▸ What you need to do:
Would you return each record that follows word for word, without its pictures?

Segment Start: Given information

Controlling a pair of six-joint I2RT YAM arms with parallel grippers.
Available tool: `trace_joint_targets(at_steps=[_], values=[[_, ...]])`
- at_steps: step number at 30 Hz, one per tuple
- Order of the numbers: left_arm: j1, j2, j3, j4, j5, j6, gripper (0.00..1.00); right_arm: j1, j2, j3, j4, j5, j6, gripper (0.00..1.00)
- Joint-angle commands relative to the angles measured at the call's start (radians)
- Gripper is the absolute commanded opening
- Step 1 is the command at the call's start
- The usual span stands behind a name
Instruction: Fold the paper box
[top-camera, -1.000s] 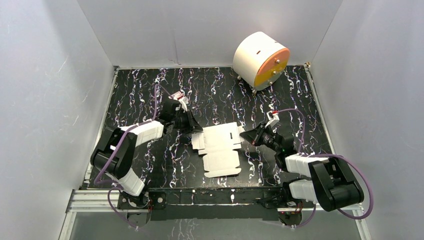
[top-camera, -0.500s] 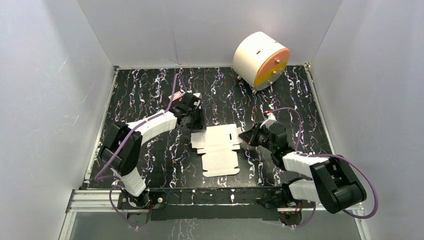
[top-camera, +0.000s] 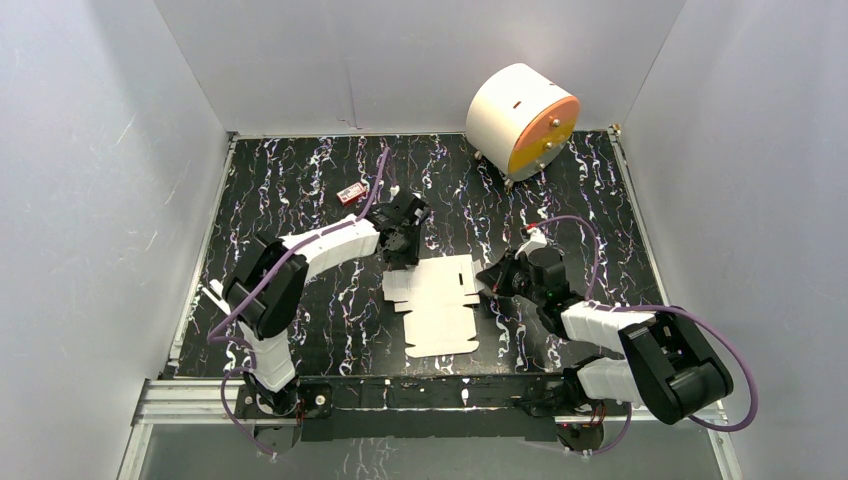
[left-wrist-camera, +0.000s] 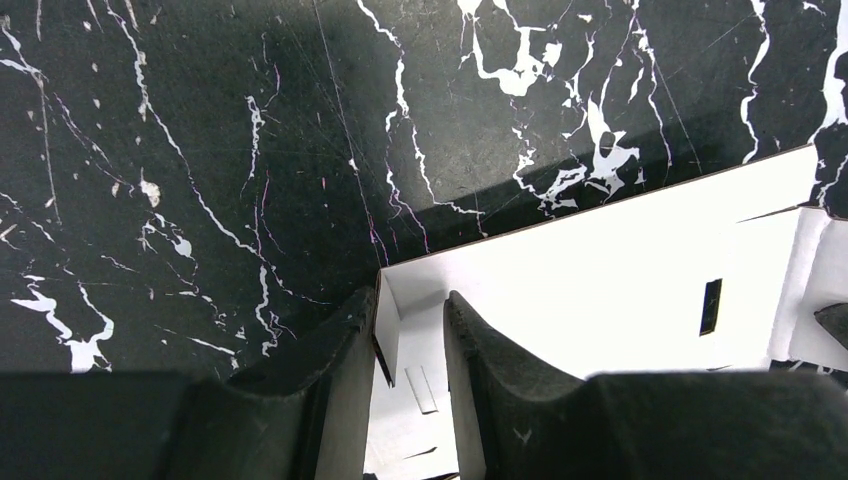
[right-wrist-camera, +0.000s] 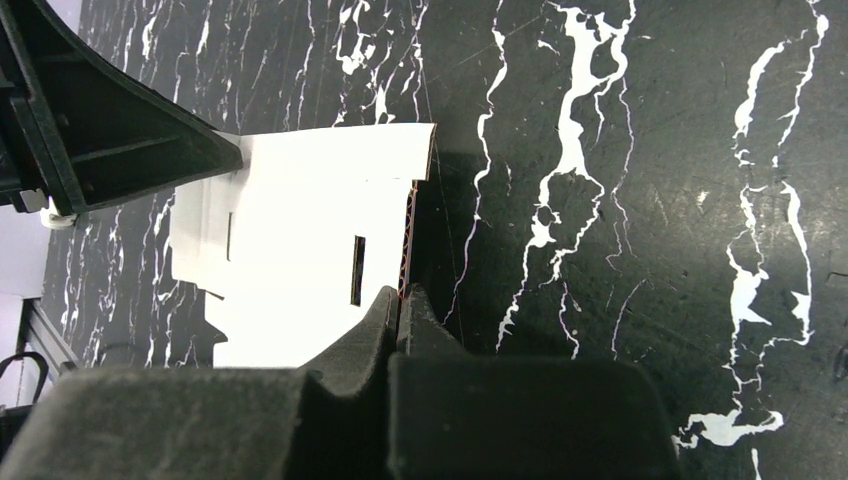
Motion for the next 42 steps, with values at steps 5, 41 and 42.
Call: trace_joint_targets(at_steps=[5, 41, 42], values=[[-0.043, 0.022, 0.078, -0.075, -0.058, 0.022, 0.29, 0.022, 0.001, 0.055, 0.026, 0.029, 0.000, 0.00], [0.028, -0.254, -0.236, 0.190, -0.017, 0.000, 0.02, -0.057, 0.115, 0.253, -0.144, -0.197, -0.140, 0.79], [0.029, -0.261, -0.241, 0.195, -0.019, -0.001, 0.02, -0.064, 0.135, 0.250, -0.125, -0.217, -0.128, 0.79]])
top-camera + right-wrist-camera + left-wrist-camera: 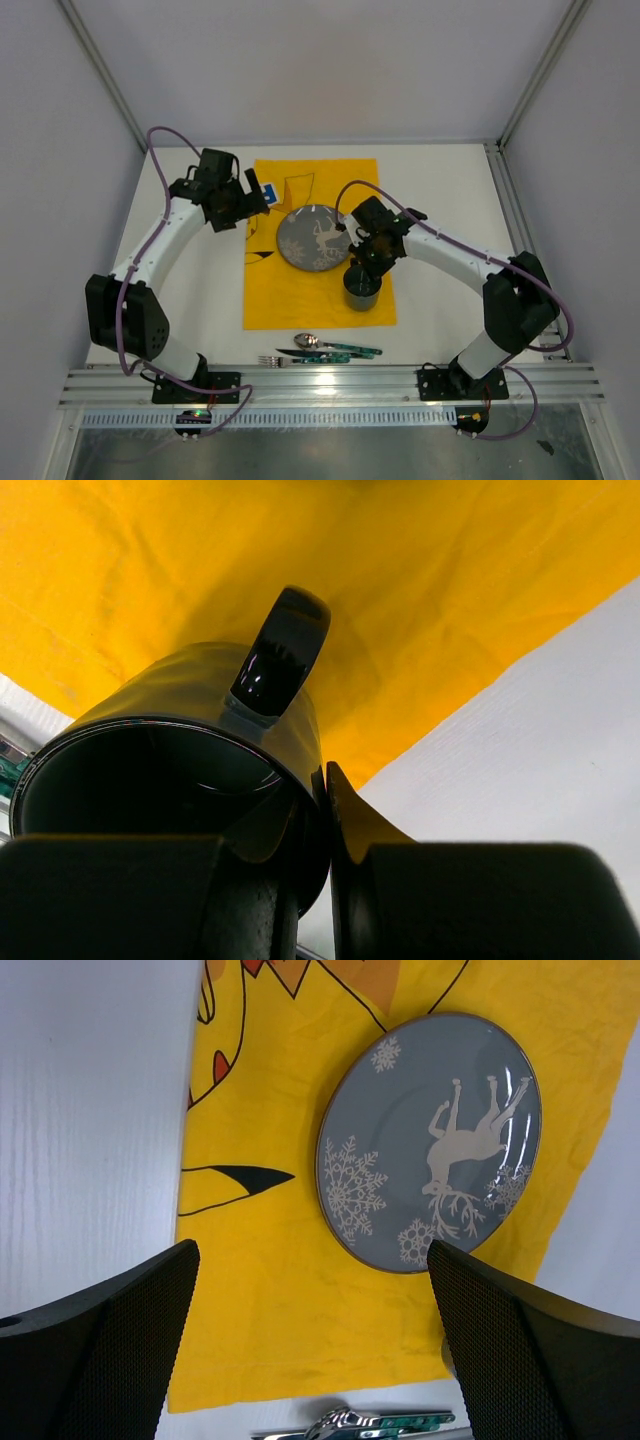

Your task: Set the dinner table for one person

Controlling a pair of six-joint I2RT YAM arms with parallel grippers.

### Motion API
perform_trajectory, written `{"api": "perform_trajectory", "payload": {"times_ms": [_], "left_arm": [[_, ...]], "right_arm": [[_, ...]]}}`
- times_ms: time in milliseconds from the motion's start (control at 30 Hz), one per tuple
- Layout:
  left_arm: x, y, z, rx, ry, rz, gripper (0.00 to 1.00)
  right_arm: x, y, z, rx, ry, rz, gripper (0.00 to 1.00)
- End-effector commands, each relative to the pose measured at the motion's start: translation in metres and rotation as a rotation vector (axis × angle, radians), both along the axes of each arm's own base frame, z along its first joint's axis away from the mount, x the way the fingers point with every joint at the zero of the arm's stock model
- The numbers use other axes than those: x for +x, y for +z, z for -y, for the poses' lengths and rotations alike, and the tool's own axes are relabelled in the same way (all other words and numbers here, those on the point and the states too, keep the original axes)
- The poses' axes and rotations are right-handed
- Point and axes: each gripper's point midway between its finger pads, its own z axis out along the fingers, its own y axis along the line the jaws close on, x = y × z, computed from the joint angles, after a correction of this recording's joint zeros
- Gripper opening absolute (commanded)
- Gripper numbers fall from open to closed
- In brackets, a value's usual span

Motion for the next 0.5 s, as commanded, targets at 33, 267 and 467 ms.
{"api": "perform_trajectory", "payload": {"times_ms": [33, 267, 467], "left_arm": [[0.011, 0.015, 0.001, -0.005, 0.0, 0.047, 0.99], [0.009, 0.013, -0.001, 0.008, -0.002, 0.041, 0.99], [0.01, 0.013, -0.001, 0.007, -0.004, 0.043, 0.99]], "right_arm": [[0.0, 0.008, -0.011, 0.07, 0.034, 0.022, 0.03], [0.0, -0.006, 0.002, 0.005, 0.012, 0.022, 0.03], [0.006, -0.011, 0.006, -0.027, 0.0, 0.043, 0.03]]}}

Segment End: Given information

▸ Answer box:
Controlling a pair of six-joint I2RT YAM arms with parallel grippers.
Available tool: `trace_joint_targets(at_steps=[_], values=[[_, ...]])`
- at_steps: step number at 30 Hz, one per tuple
- Order of the numbers: left_arm: j1, j2, j3, j4, j5, j6, gripper (0.00..1.00); right_arm: j1, j2, j3, j4, j5, j6, gripper (0.00..1.00)
- Joint-angle commands relative to the angles measured at the call's start (radians)
- Gripper is the absolute commanded opening
- Step 1 is the command at the call's start
- The usual span stands behind a name
Instruction: Fold the paper box
[top-camera, -1.000s] 
[top-camera, -0.500s] 
[top-camera, +0.000s] 
[left-wrist-camera, +0.000s] 
[right-wrist-camera, +0.000s] 
Motion for the next 42 steps, with values at steps 5, 41 and 42.
Call: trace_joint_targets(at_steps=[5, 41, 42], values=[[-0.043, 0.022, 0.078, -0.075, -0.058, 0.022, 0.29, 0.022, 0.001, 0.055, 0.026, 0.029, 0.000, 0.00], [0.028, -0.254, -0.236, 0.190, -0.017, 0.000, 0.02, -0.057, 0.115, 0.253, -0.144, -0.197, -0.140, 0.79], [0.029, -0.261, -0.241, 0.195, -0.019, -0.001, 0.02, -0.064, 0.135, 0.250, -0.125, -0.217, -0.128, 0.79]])
top-camera + right-wrist-camera + left-wrist-camera: 

Your task: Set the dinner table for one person

Controlling a pair of six-joint I2RT YAM arms with parallel grippers.

### Motion API
perform_trajectory, written `{"api": "perform_trajectory", "payload": {"times_ms": [_], "left_arm": [[_, ...]], "right_arm": [[_, ...]]}}`
- times_ms: time in milliseconds from the motion's start (control at 30 Hz), one per tuple
- Layout:
  left_arm: x, y, z, rx, ry, rz, gripper (0.00 to 1.00)
  right_arm: x, y, z, rx, ry, rz, gripper (0.00 to 1.00)
- End-effector commands, each relative to the pose measured at the motion's start: translation in metres and rotation as a rotation vector (axis × angle, radians), both along the axes of each arm's own base frame, z along its first joint's axis away from the mount, x the way the fingers point with every joint at the zero of the arm's stock model
- The numbers use other axes than those: x for +x, y for +z, z for -y, for the poses' lengths and rotations alike, and the tool's own axes are relabelled in the same way (all other words and numbers here, those on the point and the states too, keep the original axes)
- The poses' axes and rotations are right-handed
- Point and axes: each gripper's point midway between its finger pads, its own z axis out along the fingers, its own y axis along the line the jaws close on, x = y × z, computed from the joint angles, after a correction of this recording's joint zeros
- Gripper opening absolute (commanded)
- Gripper numbers fall from open to closed
- In brackets, a value's usual span

Motion for the next 0.5 s, as commanded, targets at 33, 267 and 467 ms.
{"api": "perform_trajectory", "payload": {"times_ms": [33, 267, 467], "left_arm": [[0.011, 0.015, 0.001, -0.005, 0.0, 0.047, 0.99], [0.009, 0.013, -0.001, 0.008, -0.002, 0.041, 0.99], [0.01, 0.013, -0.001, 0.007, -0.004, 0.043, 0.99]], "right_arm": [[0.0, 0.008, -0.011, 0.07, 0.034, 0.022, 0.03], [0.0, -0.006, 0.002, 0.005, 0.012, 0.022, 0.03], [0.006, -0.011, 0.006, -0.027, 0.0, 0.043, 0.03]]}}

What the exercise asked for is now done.